苏敏被踹下床的时候,后背先着地。

尾椎骨磕在木地板上,闷响一声,疼得她整个人缩了一下。

她还没反应过来,一条薄被子从床上扔下来,盖在她腿上。

“去洗洗。”

刘建国的声音从床铺上方传下来,不重,也不凶,就像在说一件理所当然的事。

苏敏撑着胳膊坐起来,睡裙皱巴巴地裹在身上,头发散了一肩膀。

床头灯还亮着,橘黄色的光照在刘建国脸上,他侧躺着,背对着她,连头都没回。

这是今晚第一次。

苏敏没吭声,爬起来去了卫生间。

热水器是旧的,出热水慢,她站在淋浴底下等了快一分钟,水才渐渐热起来。

她洗得很仔细,用了两遍沐浴露,把头发也重新洗了一遍。

出来的时候,她换了条干净的睡裙,是结婚前专门买的,淡蓝色,棉质的,不算好看但穿着舒服。

她轻手轻脚掀开被子,刚躺下去,刘建国翻了个身。

“洗了?”

“洗了。
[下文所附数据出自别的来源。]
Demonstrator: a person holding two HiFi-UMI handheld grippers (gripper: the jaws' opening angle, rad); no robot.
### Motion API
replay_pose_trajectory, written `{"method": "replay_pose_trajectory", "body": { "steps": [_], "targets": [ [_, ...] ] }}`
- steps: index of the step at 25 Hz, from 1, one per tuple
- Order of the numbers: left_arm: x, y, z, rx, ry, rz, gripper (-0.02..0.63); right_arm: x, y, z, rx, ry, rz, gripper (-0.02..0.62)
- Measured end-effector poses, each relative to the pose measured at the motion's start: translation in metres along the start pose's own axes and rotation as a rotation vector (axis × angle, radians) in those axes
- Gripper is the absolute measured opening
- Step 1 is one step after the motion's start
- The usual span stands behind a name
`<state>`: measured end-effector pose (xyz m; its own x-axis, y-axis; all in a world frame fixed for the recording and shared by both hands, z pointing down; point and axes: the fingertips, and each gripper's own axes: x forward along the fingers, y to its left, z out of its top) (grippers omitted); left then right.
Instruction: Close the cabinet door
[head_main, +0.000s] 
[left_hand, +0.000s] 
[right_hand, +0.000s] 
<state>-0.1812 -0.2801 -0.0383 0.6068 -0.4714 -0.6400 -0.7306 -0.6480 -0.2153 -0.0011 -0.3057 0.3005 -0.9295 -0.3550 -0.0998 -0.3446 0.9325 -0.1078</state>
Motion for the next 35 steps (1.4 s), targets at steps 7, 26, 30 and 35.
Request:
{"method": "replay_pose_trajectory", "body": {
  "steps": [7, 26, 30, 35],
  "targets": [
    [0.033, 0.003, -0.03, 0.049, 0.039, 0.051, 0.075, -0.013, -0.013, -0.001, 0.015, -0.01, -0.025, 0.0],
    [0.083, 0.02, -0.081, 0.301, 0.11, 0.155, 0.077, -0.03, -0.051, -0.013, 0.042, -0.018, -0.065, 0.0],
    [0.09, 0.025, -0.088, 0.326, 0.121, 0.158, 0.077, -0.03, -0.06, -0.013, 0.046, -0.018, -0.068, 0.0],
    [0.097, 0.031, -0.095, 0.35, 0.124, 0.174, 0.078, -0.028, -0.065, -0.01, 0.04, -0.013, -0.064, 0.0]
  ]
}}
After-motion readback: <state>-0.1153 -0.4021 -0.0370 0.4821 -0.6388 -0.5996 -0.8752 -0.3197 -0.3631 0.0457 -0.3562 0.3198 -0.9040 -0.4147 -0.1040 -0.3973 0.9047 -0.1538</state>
”

他凑近闻了闻,眉头皱起来。

“用的啥?”

“就卫生间那个沐浴露。”

“那是我妈用的,你那个味道不对。”

他往床边挪了挪,拉开距离。

“再去洗一遍,用洗手台上那瓶透明的。”

苏敏愣了几秒,还是起身去了。

洗手台上确实有瓶透明瓶子,没标签,她挤了一点闻了闻,没什么味道。

她站在淋浴底下又洗了一遍,水声哗哗响着,她盯着瓷砖上的水渍,嘴唇抿成一条线。

再出来的时候,刘建国已经关了床头灯。

她摸黑躺下,尽量不碰到他。

刚闭上眼,他的声音又响了。

“你头发没吹干,枕头都湿了。”

苏敏睁开眼,天花板上的灯罩有一圈灰,她盯着那圈灰看了几秒,慢慢坐起来。

“我去吹。”

吹风机在客厅,她怕吵醒婆婆,调了最小档,站在卫生间门口吹。

风是温的,吹在头皮上有点烫,她对着镜子看见自己脸上没什么表情,眼睛底下的细纹被灯光照得很清楚。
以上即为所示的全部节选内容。